REQUIRED WORK => Below are the entries to retype; reproduce each one exactly.

Records drawn from a dataset:
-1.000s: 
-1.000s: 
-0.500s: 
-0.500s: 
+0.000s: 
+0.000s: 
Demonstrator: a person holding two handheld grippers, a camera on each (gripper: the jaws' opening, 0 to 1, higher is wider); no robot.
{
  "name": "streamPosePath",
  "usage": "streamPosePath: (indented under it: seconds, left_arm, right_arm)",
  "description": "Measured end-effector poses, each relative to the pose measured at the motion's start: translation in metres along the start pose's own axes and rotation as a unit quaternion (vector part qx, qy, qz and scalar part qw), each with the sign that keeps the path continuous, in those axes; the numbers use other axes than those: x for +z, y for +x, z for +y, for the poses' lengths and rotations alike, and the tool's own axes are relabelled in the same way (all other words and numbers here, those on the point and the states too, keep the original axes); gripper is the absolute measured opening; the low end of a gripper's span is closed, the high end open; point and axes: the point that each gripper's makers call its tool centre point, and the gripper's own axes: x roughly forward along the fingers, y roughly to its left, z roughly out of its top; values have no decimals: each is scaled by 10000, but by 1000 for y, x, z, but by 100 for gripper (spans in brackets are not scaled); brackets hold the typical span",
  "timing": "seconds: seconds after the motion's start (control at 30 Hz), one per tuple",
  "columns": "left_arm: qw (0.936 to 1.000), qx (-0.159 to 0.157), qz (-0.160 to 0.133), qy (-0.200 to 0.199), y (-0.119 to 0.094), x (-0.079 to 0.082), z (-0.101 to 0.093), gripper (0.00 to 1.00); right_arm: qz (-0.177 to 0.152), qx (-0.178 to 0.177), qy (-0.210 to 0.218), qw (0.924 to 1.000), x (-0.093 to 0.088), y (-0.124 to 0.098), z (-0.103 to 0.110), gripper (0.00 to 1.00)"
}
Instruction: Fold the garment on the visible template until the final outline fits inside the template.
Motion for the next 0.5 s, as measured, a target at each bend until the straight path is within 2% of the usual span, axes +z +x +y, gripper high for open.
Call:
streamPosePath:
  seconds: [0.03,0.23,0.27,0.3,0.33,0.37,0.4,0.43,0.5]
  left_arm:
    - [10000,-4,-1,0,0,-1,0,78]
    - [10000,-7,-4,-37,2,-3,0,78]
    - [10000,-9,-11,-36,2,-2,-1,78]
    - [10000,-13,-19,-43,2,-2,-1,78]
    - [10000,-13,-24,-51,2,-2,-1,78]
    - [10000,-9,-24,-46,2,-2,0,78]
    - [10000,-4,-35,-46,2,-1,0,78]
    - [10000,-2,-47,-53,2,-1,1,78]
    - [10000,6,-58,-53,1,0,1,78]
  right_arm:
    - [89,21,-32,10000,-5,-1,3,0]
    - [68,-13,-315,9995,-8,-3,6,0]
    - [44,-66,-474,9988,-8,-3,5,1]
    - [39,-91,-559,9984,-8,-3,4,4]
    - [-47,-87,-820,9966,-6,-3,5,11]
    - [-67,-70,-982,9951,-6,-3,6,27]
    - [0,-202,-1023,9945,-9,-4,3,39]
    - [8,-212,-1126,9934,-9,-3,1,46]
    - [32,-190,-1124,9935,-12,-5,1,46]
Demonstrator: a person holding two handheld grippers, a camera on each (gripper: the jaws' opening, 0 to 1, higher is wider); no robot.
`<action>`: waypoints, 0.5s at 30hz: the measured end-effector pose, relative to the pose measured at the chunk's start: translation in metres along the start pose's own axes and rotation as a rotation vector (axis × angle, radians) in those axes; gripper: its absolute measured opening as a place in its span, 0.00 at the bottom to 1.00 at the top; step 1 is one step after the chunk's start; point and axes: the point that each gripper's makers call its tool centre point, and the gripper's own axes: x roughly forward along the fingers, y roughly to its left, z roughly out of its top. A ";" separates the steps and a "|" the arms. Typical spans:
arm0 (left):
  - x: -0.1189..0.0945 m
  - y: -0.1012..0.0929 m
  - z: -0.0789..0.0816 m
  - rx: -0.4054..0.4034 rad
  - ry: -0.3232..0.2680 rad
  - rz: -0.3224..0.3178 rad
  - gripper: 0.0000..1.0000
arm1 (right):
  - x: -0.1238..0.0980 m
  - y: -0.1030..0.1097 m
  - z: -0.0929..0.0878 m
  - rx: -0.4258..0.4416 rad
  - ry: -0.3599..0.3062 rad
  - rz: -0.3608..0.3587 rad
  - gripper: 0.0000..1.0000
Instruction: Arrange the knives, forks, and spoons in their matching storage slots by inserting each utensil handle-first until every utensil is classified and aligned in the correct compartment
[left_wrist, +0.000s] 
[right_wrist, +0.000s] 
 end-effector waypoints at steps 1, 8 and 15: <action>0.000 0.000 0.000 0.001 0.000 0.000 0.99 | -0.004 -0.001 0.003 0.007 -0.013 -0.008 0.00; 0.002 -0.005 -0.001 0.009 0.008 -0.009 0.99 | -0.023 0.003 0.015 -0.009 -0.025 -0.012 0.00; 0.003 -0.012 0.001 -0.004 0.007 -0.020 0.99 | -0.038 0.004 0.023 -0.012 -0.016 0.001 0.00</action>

TASK OUTPUT =>
-1.000s: 
-1.000s: 
-0.500s: 
-0.500s: 
+0.000s: 
+0.000s: 
Demonstrator: a person holding two handheld grippers, a camera on each (gripper: the jaws' opening, 0 to 1, higher is wider); no robot.
{
  "name": "streamPosePath",
  "usage": "streamPosePath: (indented under it: seconds, left_arm, right_arm)",
  "description": "Measured end-effector poses, each relative to the pose measured at the motion's start: translation in metres along the start pose's own axes and rotation as a unit quaternion (vector part qx, qy, qz and scalar part qw), each with the sign that keeps the path continuous, in those axes; the numbers use other axes than those: x for +z, y for +x, z for +y, for the poses' lengths and rotations alike, and the tool's own axes are relabelled in the same way (all other words and numbers here, those on the point and the states too, keep the original axes); gripper is the absolute measured opening; the low end of a gripper's span is closed, the high end open; point and axes: the point that each gripper's makers call its tool centre point, and the gripper's own axes: x roughly forward along the fingers, y roughly to its left, z roughly out of its top; values have no decimals: each is scaled by 10000, but by 1000 for y, x, z, but by 100 for gripper (spans in brackets are not scaled); brackets hold the typical span",
  "timing": "seconds: seconds after the motion's start (control at 30 Hz), one per tuple",
  "columns": "left_arm: qw (0.936 to 1.000), qx (-0.159 to 0.157), qz (-0.160 to 0.133), qy (-0.200 to 0.199), y (-0.119 to 0.094), x (-0.079 to 0.082), z (-0.101 to 0.093), gripper (0.00 to 1.00); right_arm: qz (-0.177 to 0.152), qx (-0.178 to 0.177), qy (-0.210 to 0.218), qw (0.924 to 1.000), x (-0.093 to 0.088), y (-0.124 to 0.098), z (-0.103 to 0.110), gripper (0.00 to 1.00)"
}
Instruction: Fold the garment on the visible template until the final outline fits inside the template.
Motion for the next 0.5 s, as measured, a target at each bend until the straight path is within 2% of the usual span, axes +z +x +y, gripper high for open.
Call:
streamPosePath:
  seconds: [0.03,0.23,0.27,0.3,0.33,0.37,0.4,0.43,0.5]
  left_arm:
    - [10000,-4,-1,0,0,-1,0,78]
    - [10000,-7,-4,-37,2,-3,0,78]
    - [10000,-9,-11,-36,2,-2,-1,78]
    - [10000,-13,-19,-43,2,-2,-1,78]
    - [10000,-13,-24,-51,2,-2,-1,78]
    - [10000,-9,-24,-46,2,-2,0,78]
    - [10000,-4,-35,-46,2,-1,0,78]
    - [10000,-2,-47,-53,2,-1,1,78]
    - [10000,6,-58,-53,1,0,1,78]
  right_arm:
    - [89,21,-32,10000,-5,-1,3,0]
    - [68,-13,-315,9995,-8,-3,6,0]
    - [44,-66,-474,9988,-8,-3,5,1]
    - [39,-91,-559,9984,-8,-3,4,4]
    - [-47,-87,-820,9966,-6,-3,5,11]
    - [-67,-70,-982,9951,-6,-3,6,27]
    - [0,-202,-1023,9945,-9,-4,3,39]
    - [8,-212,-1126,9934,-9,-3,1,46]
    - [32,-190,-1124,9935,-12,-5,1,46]
Demonstrator: a person holding two handheld grippers, a camera on each (gripper: the jaws' opening, 0 to 1, higher is wider); no robot.
`<action>`: waypoints, 0.5s at 30hz: the measured end-effector pose, relative to the pose measured at the chunk's start: translation in metres along the start pose's own axes and rotation as a rotation vector (axis × angle, radians) in those axes; gripper: its absolute measured opening as a place in its span, 0.00 at the bottom to 1.00 at the top; step 1 is one step after the chunk's start; point and axes: the point that each gripper's makers call its tool centre point, and the gripper's own axes: x roughly forward along the fingers, y roughly to its left, z roughly out of its top. A ";" separates the steps and a "|" the arms. Typical spans:
arm0 (left):
  - x: -0.1189..0.0945 m
  - y: -0.1012..0.0929 m
  - z: -0.0789..0.0816 m
  - rx: -0.4054..0.4034 rad
  - ry: -0.3232..0.2680 rad
  - rz: -0.3224..0.3178 rad
  - gripper: 0.0000..1.0000
arm1 (right):
  - x: -0.1238..0.0980 m
  - y: -0.1030..0.1097 m
  - z: -0.0929..0.0878 m
  - rx: -0.4258..0.4416 rad
  - ry: -0.3599..0.3062 rad
  - rz: -0.3608..0.3587 rad
  - gripper: 0.0000..1.0000
Instruction: Arrange the knives, forks, and spoons in their matching storage slots by inserting each utensil handle-first until every utensil is classified and aligned in the correct compartment
[left_wrist, +0.000s] 
[right_wrist, +0.000s] 
 end-effector waypoints at steps 1, 8 and 15: <action>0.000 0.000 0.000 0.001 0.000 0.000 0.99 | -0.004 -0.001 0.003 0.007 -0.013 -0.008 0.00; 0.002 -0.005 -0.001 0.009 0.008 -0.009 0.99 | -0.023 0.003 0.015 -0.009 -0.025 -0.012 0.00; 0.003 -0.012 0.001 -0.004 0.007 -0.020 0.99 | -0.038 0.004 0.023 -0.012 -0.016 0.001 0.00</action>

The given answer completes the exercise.